Switching Anti-TNF-Alpha Agents in Rheumatoid Arthritis (RA)

Inclusion Criteria:

   - Diagnosis of Rheumatoid Arthritis

   - Current treatment with either etanercept or adalimumab for at least 12 weeks prior to
   randomization

   - Disease Activity Score (DAS) C-reactive Protein (CRP) 28 ≥ 4.4

   - Treatment with concomitant Disease-Modifying Anti-Rheumatic Drugs (DMARDs) is
   permitted but not required as described below:

      1. Methotrexate - maximum dose of 25 mg per os (PO), intra-muscular (IM), or SQ
      weekly.

      2. Leflunomide - maximum dose of 20 mg PO daily.

      3. Sulfasalazine - maximum dose of 1,500 mg PO twice daily.

      4. Hydroxychloroquine - maximum dose of 400 mg PO daily.

   - If taking DMARD(s), subjects must be on stable doses for at least 12 weeks prior to
   randomization.

   - If treated with prednisone (or equivalent corticosteroid), on a stable dose of <= 10
   mg/day for 28 days prior to randomization.
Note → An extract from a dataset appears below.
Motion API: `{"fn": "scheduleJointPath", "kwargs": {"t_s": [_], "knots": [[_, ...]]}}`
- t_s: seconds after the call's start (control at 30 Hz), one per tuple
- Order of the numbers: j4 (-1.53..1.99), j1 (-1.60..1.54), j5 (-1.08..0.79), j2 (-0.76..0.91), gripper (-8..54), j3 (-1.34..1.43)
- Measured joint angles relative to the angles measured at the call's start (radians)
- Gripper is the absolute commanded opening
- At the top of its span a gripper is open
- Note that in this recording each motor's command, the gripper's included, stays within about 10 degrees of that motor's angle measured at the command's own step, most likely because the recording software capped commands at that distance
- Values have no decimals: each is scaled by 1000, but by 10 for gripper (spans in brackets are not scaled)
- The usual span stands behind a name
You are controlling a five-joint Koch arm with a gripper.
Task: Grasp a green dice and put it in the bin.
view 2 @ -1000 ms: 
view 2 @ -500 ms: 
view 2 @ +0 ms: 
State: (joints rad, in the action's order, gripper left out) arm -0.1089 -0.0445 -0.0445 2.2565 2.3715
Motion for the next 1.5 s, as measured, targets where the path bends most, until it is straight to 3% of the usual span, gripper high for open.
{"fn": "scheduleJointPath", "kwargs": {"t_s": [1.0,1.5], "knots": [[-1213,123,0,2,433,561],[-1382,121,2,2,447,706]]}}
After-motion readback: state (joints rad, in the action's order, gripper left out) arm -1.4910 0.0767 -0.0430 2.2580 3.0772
   - Agree to use appropriate form of contraception. More information on this criterion can
   be found in the protocol.

Exclusion Criteria:

   - Diagnosis of another autoimmune disease likely to require immunosuppression. More
   information on this criterion can be found in the protocol.

   - Failing treatment with etanercept if previously treated with adalimumab

   - Failing treatment with adalimumab if previously treated with etanercept

   - Intraarticular injection within 4 weeks prior to randomization

   - Concomitant use of DMARDs other than those described in Inclusion Criteria within 12
   weeks of randomization.

   - Concurrent use of any biologic agent other than etanercept or adalimumab

   - Concomitant immunosuppressive therapy other than the Disease-Modifying Anti-Rheumatic
   Drugs (DMARDs), non-steroidal anti-inflammatory drugs (NSAIDs), or corticosteroids
   specified in the protocol

   - Presence of open leg ulcers

   - Chronic or persistent infection that may be worsened by immunosuppressive treatment.
   More information on this criterion can be found in the protocol.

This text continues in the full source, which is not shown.